BRIEF: Your answer must consist solely of the lines from the start of the entries below through the line with "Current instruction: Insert", unchanged.

[Recorded data]
━━━━━━━━━━━━━━━━━━━━━━━━━━━━━━

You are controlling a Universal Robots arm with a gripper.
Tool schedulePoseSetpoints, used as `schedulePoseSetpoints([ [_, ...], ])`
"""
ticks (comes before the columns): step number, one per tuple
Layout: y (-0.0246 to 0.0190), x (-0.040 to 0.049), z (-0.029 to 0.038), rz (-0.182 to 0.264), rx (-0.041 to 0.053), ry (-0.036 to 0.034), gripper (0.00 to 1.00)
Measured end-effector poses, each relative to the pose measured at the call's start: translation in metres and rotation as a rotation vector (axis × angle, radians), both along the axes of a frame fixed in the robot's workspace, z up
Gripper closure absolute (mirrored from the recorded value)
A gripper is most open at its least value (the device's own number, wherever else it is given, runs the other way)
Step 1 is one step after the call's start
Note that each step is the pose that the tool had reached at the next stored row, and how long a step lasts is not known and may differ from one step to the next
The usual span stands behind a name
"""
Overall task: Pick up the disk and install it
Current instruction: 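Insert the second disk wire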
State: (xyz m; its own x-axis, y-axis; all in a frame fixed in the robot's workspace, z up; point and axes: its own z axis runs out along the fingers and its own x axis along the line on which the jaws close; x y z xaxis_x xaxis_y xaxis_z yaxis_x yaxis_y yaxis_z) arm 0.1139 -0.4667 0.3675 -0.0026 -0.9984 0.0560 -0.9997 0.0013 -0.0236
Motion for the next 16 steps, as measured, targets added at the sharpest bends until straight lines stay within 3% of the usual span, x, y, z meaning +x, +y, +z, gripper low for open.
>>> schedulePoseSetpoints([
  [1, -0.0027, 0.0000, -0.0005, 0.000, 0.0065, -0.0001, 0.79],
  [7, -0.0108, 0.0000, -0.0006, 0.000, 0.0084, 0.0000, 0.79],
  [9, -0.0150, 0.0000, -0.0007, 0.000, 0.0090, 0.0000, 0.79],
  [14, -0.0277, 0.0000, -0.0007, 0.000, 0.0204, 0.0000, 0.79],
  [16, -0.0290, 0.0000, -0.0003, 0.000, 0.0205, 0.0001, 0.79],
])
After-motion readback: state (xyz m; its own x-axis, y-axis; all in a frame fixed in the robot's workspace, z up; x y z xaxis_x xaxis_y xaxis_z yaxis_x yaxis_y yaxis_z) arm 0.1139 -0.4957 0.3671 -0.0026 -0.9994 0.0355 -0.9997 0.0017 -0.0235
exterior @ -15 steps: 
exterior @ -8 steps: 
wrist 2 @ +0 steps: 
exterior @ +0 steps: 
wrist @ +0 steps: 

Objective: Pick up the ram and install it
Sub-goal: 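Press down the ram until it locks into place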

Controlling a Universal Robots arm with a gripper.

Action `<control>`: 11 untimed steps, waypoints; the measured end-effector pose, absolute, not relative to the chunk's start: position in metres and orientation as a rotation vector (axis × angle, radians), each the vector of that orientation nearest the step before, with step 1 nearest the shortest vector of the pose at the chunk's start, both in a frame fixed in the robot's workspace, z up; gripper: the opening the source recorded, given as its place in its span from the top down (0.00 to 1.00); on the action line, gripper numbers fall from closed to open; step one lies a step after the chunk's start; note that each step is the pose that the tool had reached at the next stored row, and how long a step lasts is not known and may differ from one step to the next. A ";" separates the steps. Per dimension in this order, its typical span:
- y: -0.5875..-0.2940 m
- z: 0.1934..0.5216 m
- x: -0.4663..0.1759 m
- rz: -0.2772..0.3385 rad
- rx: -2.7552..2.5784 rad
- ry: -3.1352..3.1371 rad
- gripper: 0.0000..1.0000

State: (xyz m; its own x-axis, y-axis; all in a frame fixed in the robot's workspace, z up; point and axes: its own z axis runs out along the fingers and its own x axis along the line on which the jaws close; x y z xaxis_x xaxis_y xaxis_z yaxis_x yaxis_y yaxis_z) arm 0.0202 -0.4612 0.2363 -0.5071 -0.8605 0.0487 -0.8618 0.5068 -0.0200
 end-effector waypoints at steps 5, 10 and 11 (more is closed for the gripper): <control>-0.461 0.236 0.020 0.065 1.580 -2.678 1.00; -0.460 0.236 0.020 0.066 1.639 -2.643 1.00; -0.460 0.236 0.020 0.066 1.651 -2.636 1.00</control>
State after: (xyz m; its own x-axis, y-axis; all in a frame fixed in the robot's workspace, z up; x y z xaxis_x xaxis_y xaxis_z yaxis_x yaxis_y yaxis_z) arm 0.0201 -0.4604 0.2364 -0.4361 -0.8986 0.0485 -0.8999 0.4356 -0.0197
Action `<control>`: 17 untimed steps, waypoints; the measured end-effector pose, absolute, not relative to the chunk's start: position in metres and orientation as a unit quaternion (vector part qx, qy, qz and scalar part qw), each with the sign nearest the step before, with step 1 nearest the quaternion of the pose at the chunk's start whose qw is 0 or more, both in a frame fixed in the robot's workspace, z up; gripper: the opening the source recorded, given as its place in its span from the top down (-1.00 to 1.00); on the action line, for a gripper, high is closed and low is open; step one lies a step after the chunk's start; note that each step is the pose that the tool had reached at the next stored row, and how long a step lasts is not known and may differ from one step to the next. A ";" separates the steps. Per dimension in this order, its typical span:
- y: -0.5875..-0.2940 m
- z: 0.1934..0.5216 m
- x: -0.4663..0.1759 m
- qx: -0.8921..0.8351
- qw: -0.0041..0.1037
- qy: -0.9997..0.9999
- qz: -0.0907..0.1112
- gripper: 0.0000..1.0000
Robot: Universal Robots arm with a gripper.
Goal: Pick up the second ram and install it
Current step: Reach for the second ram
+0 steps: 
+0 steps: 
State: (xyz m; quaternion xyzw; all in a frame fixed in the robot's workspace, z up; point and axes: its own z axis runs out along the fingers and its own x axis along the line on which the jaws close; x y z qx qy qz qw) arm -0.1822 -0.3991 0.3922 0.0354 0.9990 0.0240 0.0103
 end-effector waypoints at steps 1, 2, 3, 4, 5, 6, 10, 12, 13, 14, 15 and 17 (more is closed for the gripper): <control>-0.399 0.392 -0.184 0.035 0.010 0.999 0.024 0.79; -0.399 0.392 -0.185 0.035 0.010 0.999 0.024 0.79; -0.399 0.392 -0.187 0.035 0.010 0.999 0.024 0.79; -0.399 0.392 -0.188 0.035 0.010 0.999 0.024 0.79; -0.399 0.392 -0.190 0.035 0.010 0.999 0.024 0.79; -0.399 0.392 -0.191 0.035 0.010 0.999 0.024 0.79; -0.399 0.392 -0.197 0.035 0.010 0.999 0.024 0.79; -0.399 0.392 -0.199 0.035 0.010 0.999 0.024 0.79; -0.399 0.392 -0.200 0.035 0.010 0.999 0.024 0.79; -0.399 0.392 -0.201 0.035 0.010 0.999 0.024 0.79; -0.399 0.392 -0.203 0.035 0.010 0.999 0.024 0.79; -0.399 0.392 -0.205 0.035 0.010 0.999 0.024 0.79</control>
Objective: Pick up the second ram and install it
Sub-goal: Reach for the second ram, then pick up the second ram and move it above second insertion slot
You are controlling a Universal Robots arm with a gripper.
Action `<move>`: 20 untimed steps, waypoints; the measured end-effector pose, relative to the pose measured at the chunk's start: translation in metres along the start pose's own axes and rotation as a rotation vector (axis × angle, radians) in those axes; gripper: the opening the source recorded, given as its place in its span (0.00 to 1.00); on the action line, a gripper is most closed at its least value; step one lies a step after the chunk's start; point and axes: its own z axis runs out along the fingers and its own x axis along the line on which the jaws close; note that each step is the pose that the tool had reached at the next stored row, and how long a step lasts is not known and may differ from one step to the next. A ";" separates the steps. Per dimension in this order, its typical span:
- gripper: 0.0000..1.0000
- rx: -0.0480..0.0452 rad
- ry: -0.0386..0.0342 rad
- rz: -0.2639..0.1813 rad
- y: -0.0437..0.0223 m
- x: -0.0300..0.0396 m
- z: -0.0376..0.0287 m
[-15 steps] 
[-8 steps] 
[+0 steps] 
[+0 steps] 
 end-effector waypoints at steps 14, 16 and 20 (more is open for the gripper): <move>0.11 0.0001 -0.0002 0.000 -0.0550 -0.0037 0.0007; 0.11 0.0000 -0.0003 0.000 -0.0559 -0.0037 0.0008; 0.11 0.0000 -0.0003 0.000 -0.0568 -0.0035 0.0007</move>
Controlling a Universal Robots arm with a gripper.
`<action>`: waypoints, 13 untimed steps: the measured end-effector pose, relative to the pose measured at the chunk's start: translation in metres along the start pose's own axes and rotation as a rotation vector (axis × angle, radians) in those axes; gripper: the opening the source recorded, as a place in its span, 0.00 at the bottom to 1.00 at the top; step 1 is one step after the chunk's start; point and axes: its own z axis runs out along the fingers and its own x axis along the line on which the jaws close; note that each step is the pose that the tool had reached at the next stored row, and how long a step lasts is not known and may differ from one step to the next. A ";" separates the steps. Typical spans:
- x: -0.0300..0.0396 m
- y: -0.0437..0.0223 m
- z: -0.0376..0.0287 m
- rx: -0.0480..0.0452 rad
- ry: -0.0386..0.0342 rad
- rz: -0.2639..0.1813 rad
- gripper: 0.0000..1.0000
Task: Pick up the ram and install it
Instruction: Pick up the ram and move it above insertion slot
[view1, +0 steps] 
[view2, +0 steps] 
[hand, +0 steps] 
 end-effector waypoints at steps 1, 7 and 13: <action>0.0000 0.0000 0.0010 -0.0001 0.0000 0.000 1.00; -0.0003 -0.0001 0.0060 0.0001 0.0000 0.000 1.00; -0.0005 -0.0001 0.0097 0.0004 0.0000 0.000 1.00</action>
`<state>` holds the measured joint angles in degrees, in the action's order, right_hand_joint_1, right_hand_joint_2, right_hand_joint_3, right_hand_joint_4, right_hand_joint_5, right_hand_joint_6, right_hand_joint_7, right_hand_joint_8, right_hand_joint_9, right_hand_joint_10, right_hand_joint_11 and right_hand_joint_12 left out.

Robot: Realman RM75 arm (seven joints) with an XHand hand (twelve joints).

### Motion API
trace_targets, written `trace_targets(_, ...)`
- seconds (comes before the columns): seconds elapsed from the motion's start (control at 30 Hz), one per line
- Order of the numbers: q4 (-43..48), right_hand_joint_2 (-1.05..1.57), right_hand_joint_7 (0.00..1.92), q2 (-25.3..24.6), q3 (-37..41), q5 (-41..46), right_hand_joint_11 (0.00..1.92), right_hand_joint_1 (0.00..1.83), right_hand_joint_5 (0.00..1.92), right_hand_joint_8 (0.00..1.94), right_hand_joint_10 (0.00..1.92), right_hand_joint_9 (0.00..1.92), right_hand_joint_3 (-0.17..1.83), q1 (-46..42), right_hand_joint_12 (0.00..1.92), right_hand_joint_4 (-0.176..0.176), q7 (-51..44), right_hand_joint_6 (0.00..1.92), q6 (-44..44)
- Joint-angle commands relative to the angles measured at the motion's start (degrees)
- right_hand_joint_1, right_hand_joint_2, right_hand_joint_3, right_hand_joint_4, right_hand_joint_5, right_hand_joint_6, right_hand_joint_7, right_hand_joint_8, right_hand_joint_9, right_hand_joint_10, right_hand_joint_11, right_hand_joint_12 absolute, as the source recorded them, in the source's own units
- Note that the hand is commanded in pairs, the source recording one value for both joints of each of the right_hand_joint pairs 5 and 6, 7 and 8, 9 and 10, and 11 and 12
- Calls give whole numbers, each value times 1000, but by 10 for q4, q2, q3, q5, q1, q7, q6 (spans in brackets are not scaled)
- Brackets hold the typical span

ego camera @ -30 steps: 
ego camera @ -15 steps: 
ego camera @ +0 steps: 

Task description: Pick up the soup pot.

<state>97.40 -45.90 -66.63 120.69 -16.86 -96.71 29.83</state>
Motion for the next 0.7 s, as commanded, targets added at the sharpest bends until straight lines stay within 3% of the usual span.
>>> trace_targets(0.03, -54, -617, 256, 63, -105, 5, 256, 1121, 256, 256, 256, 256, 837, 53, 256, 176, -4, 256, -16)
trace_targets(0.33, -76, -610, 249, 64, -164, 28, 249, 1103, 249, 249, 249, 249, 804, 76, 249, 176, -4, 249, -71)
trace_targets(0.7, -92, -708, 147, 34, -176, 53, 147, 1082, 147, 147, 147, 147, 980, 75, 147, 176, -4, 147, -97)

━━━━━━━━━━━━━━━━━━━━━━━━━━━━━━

ANSWER TO THE EXERCISE:
You are controlling a Universal Robots arm with a gripper.
Tool schedulePoseSetpoints, used as `schedulePoseSetpoints([ [_, ...], ])`
"""
ticks (comes before the columns): step number, one per tuple
Layout: y (-0.0246 to 0.0190), x (-0.040 to 0.049), z (-0.029 to 0.038), rz (-0.182 to 0.264), rx (-0.041 to 0.053), ry (-0.036 to 0.034), gripper (0.00 to 1.00)
Measured end-effector poses, each relative to the pose measured at the call's start: translation in metres and rotation as a rotation vector (axis × angle, radians), both along the axes of a frame fixed in the robot's workspace, z up
Gripper closure absolute (mirrored from the recorded value)
A gripper is most open at its least value (the device's own number, wherever else it is given, runs the other way)
Step 1 is one step after the call's start
Note that each step is the pose that the tool had reached at the next stored row, and how long a step lasts is not known and may differ from one step to the next
The usual span stands behind a name
"""
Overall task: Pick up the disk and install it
Current instruction: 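Insert the second disk wire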

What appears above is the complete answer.